Un mastodonte inclassable !
En 1983 Yamaha propose au public la FJ1100 sur le secteur très concurrentiel des grosses sportives. Le problème est que le segment est déjà bien occupé par des vedettes telles que la Honda VF1000R ou la légendaire Kawasaki GPZ900R Ninja : toutes deux dotées de moteurs à refroidissement liquide et aux design nettement plus "sport".
La FJ1100 n'est pas en soi une mauvaise bécane : elle apparaît juste visuellement un peu trop sage et embarque une technologie qui peine à rivaliser avec ses "adversaires".
Malgré un effort commercial (de la part de Yamaha) de repositionnement sur le secteur moins concurrentiel "routière musclée", la FJ aura toujours du mal à convaincre les motards "sportifs".
La partie cycle :
Avec un cadre novateur tubulaire à structure périmétrique de section carré, la FJ se révèle particulièrement stable et sécurisante.
La liaison au sol est efficacement assurée à l'avant par une fourche télé-hydraulique avec système anti-plongée et, à l'arrière, par un mono-amortisseur performant.
Quant au freinage, doté de 3 gros disques ventilés, il permet sans peine de stopper la bête dans la plupart des conditions.
La motorisation :
Autant te dire que le moulin, développant une puissance "déraisonnable" de 125 CV à 9000 tr/min pour 10,3 mkg de couple et doté d'une culasse double ACT 16 soupapes, n'est pas là pour enfiler des perles ! En gros, ça pousse très fort.
Bilan :
Contrairement aux super bikes de son temps, la FJ1100 adoptait une position de conduite plus naturelle. Ses caractéristiques en faisaient une pionnière du secteur sport-GT, capable d’avaler les kilomètres sans pour autant sacrifier les sensations.

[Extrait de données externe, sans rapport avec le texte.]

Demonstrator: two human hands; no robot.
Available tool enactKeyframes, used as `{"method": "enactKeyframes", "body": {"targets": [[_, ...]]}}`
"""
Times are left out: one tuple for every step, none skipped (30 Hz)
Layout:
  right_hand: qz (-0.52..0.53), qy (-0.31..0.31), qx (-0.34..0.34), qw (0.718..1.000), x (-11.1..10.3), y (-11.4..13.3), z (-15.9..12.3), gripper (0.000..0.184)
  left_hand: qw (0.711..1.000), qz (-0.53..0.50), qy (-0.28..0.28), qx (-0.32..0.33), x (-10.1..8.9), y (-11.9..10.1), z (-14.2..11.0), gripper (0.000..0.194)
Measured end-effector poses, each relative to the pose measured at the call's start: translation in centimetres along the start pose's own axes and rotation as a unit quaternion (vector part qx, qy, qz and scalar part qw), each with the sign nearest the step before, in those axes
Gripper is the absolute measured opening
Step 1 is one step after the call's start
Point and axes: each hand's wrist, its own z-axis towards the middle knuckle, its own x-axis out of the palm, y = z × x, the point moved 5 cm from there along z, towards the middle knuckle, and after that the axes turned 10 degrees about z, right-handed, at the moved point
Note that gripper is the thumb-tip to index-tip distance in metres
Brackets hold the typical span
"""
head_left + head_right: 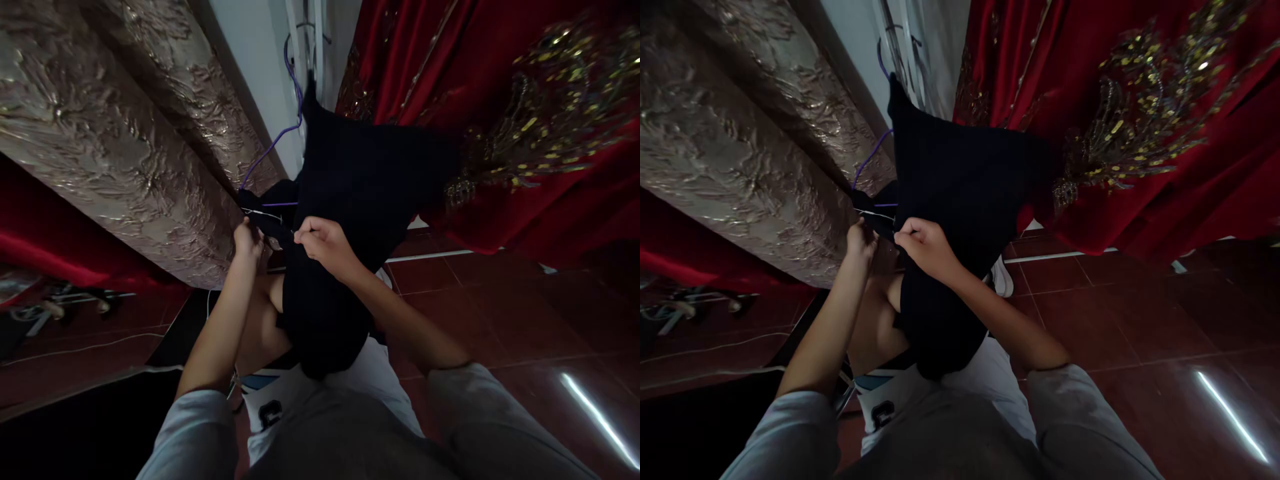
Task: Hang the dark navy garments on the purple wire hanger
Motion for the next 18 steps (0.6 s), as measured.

Dès 1986, la FJ1100 laissa la place à la FJ1200, encore plus puissante, laquelle restera longtemps une référence des routières sportives.
La FJ1100 garde toutefois une place particulière dans l’histoire de la moto : celle d’avoir inauguré un concept repris plus tard par des machines comme la Honda CBR1000F, la Kawasaki ZZR1100 ou encore la Suzuki GSX-R1100.